Greetings,
tl;dr - The lack of visibility and feedback is killing Duplicati and making it hard to use for large scale backups. The use of sqlite is also problematic, because it doubles down on the lack of visibility into the work actually being done.
Rant++ follows:
I started trying to use Duplicati recently, backing up a low-end dedicated server to BackBlaze B2. My first attempt was an unmitigated disaster. I gave it everything it should back up, it decided there was ~1.6TB when there’s only ~1.2TB, across ~5million files. Which is about right. But it backed up so incredibly slowly, that eventually…it…slowed…to…zero…bytes…and finally I had to kill it, because it was running 99.6% of one CPU, and there were no logs in the UI, no data transfers, no updates…nothing.
Fine, I read some folks saying that it can’t handle that, so I split it up into a bunch of smaller jobs. Okay, so the jobs run in order you created them, if they’re scheduled and past-due, and the first job was my old one, and so it failed again. I’m getting really used to systemctl restart duplicati
. Around here is where I learned that I have to tell it not to immediately restart running jobs, and spend ~2 minutes paused once it starts up, otherwise it just locks up again.
Okay, I’ve descheduled all the jobs, and made them run-on-demand only. Great! One of the jobs seems to have finished…only…it…slowed…to…0 bytes per second…at…the…end. Again, no feedback, no information, no data transfers happening, just 99.6% cpu.
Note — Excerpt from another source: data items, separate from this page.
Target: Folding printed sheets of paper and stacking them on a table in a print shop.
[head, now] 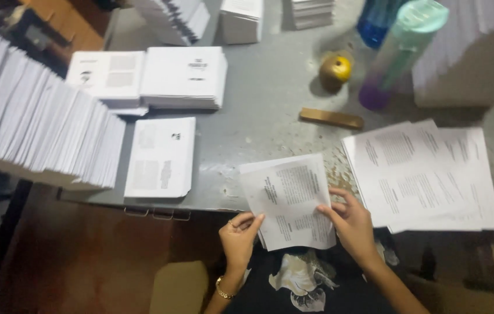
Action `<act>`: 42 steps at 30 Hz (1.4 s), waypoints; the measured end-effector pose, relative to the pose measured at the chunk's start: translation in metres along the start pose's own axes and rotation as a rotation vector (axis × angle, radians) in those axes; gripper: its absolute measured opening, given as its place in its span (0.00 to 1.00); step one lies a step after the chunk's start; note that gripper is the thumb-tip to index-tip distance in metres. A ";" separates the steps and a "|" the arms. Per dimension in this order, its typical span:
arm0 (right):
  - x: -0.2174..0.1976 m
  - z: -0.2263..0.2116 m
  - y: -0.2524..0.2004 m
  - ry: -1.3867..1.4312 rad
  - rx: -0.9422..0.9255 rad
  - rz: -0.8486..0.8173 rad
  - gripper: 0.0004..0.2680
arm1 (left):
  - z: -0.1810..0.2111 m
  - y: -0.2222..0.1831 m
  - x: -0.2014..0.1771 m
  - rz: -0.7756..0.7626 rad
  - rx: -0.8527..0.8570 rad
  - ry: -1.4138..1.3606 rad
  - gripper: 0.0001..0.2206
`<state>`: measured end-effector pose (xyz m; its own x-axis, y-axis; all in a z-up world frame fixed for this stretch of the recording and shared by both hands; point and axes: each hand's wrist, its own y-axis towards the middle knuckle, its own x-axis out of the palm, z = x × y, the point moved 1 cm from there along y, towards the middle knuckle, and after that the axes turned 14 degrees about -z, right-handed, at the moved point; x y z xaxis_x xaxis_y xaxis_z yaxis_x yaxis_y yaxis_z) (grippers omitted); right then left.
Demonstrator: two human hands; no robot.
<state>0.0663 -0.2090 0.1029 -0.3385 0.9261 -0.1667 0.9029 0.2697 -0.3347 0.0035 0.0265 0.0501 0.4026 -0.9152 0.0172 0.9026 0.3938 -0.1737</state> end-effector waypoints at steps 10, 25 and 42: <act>0.000 0.022 0.007 -0.020 -0.106 -0.001 0.08 | -0.004 0.011 -0.013 -0.180 -0.021 0.088 0.12; -0.002 -0.018 -0.019 -0.044 -0.119 0.081 0.08 | 0.007 0.004 -0.009 -0.184 0.046 -0.019 0.12; -0.005 -0.013 -0.018 0.053 -0.087 0.047 0.06 | 0.009 0.002 -0.011 -0.178 0.040 -0.090 0.13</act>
<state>0.0554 -0.2150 0.1218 -0.2827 0.9503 -0.1306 0.9379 0.2453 -0.2453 0.0018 0.0379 0.0582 0.2467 -0.9600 0.1324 0.9653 0.2313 -0.1212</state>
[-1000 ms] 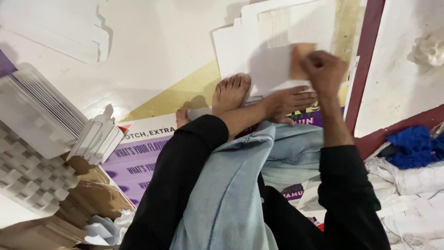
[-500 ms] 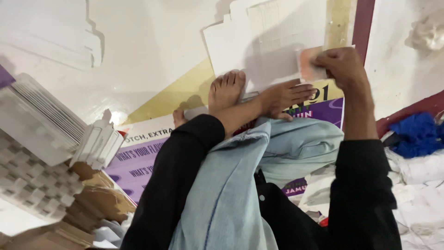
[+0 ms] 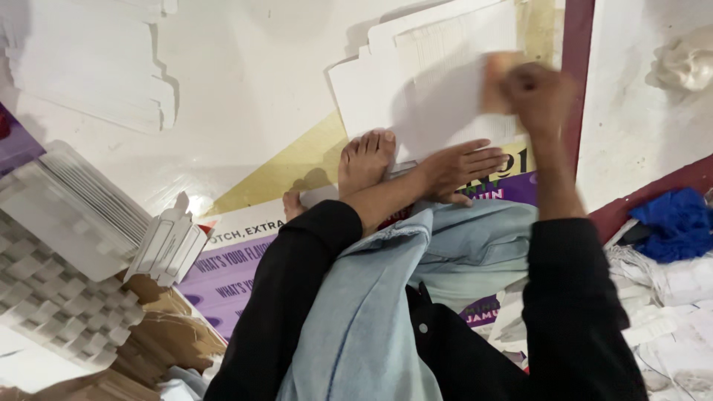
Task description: The person folds paper box templates into shape by hand, applying pressure with their palms and fingers to crease the cardboard along pre-scored lines and stacking the finished boxes.
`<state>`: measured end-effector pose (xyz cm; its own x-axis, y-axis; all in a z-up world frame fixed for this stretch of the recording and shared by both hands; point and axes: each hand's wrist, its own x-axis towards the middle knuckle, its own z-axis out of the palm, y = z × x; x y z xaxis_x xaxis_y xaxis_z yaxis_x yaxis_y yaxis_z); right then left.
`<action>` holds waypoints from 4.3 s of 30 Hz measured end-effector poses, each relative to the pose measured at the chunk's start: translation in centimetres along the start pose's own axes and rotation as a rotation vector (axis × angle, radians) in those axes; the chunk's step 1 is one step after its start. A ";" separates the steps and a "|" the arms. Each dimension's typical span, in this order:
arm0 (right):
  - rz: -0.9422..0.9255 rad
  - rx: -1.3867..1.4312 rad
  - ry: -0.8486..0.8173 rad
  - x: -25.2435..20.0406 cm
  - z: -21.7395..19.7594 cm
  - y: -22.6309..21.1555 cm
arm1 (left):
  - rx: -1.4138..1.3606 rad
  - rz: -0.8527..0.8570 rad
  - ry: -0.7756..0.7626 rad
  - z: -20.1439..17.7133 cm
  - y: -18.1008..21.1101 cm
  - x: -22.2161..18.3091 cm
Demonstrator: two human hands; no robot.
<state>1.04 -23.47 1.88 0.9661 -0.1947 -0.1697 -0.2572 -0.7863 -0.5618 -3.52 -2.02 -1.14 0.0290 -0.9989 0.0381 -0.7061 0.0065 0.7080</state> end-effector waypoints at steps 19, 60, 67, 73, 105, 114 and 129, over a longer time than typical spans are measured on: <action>0.822 1.103 0.413 -15.2 7.7 -9.5 | -0.001 0.262 0.174 13.4 0.5 -4.6; -0.007 0.033 -0.163 -7.2 2.9 -11.7 | -0.255 0.071 0.134 5.9 -0.3 -3.3; 0.117 0.056 -0.111 -6.4 1.4 -3.7 | -0.135 0.207 0.264 3.7 0.3 -3.3; 0.244 0.038 -0.077 -5.4 -1.4 2.2 | -0.128 0.208 0.189 4.5 -0.3 -3.1; 0.110 0.016 -0.017 -5.4 -2.6 1.9 | -0.176 0.168 0.183 3.8 0.0 -3.2; 0.088 0.048 0.320 -9.9 -11.3 7.0 | -0.182 0.236 0.292 4.4 -0.5 -3.0; 0.132 -0.815 0.142 -23.1 -12.1 4.8 | 0.018 0.140 0.148 2.8 0.7 -2.9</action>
<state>-22.23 -29.82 12.90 0.9373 -0.3435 -0.0590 -0.3226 -0.9191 0.2263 -6.13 0.79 -2.72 0.0318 -0.9704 0.2395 -0.7229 0.1432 0.6760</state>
Okay. Let’s dig some more. I found out that doing analyze
on the sqlite3 database might speed things up. Let’s try that. HEY! IT WORKED! That backup completed, albeit only ~13GB of data…but…the…second…job…did the same thing. Okay, so restart duplicati, analyze
the database, and…hey, it went much faster!
Only now it sits at ‘finishing backup…’ with…you guessed it, no network traffic, no log files, no UI updates. So I bounced it, tried analyze
again, and when it started up…
Completing previous backup …
Okay, what’s it doing? No. Idea.
Fine, let’s turn on logging to a file, set it to verbose, turn on profiling (whoops, that turns off verbose!) and see what it’s doing in detail. Only no, it’s not…logging…anything. Six. Hours. Nothing logged, >99% CPU usage on one core, and nothing logged.
We’re talking about one job, 126GB, 201,048 files, and it can’t be arsed to tell me what the hell it’s doing?
Last message I got before the 6 hour delay:
[Information-Duplicati.Library.Main.Operation.FilelistProcessor-KeepIncompleteFile]: keeping protected incomplete remote file listed as Temporary: duplicati-20240416T040635Z.dlist.zip.aes
[Information-Duplicati.Library.Main.Operation.Backup.UploadSyntheticFilelist-PreviousBackupFilelistUpload]: Uploading filelist from previous interrupted backup
Okay, but…there’s no network traffic. It’s not doing anything. It’s not logging anything. I don’t know what’s going wrong, because it’s not logged, sent to the UI, or tracked in any way.
I’ve been fighting with this for days, and I’m exhausted. gdb -p {pid}
and thread apply all bt
gives me this, among other threads:
Thread 16 (Thread 0x7f13b26dd700 (LWP 9284)):
#0 0x00007f13b2f9a174 in sqlite3VdbeExec () from /lib64/libsqlite3.so.0
#1 0x00007f13b2f9dcff in sqlite3_step () from /lib64/libsqlite3.so.0
#2 0x000000004187d570 in ?? ()
#3 0x00007f13ba5408d8 in ?? ()
#4 0x0000000000007530 in ?? ()
#5 0x00007f13ba540970 in ?? ()
#6 0x00007f137810ebf0 in ?? ()
#7 0x00007f13ba540970 in ?? ()
#8 0x00007f139c000fe0 in ?? ()
#9 0x0000000000000000 in ?? ()
which, given that all the other threads are various forms of do_futex_wait
and pthread_cond_wait
(i.e. waiting on other things to happen) and that’s the only thread that is obviously attempting to do something currently, that it’s slammed by some kind of a sqlite3
operation. If this was postgresql
or something else, I could log in to the shared server and ask what the top queries are, but it’s not.
There’s no visibility. No feedback. The logging and UI are not helpful, because (apparently) sqlite just…locks up, and consumes a single core of CPU. Forever.
What can I do to help fix this? I like the UI, clunky as it is, and I like its intention, and everything else seems so much worse, but it’s just not able to handle large backups, and it needs to be able to, because the data folks store is only getting bigger.
– Morgan
Edit: For reference, it’s not running out of memory, or swapping. The Duplicati.server.exe
process is running at 0.5% of memory, and I have over 20GB of RAM still unused on the server. It’s just in a truly awful, beyond terrible SQL query, that it somehow managed to not log before running it.